● **AIM OF THE EXERCISE**: Below are records; report the number of lines in them that include the word "labels", with no other text.

● **Stored data**:
◆ ◆ ◆ ◆

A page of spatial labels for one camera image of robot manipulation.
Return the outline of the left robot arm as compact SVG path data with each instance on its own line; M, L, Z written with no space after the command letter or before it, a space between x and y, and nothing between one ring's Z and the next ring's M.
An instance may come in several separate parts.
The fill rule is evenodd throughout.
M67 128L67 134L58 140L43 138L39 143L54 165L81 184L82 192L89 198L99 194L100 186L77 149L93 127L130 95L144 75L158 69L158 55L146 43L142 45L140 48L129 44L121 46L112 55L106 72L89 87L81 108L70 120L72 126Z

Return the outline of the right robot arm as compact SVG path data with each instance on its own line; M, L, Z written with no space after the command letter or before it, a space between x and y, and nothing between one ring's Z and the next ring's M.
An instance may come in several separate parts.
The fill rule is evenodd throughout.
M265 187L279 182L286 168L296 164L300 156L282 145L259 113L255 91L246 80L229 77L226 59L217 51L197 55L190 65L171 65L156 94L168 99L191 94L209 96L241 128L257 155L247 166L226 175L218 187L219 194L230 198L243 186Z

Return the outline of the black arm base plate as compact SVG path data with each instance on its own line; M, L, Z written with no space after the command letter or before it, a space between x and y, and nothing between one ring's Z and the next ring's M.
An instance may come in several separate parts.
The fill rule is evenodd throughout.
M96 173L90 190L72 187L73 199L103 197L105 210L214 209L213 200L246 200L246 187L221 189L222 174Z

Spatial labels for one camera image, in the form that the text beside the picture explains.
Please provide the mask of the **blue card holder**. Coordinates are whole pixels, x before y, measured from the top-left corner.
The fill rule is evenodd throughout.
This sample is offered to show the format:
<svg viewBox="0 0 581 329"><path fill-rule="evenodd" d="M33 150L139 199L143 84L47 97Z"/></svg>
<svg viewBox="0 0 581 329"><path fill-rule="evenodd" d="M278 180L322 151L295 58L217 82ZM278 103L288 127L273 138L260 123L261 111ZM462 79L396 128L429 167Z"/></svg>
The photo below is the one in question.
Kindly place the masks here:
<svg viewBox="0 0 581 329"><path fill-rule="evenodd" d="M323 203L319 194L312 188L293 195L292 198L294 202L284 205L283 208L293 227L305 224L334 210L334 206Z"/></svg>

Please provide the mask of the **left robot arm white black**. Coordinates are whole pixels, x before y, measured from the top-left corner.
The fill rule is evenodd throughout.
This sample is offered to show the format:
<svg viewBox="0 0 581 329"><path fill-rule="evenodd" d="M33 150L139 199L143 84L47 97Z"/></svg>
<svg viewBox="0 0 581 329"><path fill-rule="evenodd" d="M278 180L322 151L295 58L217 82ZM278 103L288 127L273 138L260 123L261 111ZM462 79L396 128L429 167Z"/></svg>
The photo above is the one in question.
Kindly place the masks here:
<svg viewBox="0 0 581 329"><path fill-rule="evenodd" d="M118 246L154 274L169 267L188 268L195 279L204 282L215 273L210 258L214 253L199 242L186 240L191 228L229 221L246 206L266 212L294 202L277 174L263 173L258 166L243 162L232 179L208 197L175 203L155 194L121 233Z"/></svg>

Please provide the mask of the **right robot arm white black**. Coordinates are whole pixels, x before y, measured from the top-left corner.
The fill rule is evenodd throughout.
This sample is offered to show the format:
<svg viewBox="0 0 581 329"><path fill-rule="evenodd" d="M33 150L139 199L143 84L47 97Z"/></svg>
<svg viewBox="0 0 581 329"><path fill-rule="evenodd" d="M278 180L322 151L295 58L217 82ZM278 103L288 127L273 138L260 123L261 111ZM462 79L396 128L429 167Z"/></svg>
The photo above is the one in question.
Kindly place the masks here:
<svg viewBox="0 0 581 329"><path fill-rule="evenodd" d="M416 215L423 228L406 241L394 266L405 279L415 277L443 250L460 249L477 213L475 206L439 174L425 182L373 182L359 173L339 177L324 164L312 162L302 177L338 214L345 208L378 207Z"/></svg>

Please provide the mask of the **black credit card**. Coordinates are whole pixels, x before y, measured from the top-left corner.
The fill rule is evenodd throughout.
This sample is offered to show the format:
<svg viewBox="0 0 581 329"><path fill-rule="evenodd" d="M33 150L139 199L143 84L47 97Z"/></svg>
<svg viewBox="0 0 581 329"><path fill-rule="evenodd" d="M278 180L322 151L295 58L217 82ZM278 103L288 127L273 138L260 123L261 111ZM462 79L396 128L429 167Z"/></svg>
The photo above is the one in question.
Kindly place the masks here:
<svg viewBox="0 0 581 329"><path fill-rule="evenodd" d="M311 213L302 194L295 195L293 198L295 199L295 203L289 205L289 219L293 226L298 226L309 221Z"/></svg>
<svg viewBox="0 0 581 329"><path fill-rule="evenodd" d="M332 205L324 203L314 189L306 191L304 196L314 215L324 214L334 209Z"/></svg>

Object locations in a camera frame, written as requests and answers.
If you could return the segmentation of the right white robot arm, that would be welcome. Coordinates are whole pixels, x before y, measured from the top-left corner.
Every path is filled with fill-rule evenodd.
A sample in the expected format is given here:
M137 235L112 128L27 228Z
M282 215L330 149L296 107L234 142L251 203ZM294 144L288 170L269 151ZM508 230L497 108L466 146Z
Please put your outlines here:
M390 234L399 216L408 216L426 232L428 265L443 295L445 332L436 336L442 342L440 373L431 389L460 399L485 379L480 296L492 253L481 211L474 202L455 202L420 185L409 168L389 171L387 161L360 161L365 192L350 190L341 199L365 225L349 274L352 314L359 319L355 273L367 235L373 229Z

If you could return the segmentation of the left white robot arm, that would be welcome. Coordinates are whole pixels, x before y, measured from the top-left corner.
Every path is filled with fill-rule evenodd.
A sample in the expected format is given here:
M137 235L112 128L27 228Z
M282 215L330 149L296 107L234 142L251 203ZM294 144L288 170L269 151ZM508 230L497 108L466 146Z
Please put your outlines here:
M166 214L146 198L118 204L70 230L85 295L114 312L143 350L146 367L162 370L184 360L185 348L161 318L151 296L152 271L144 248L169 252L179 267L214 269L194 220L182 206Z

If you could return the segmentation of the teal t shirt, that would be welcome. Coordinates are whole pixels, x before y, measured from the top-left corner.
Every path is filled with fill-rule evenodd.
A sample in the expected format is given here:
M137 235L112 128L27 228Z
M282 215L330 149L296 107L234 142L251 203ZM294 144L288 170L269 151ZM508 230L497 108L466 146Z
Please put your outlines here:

◆ ◆ ◆ ◆

● **RESPONSE**: 2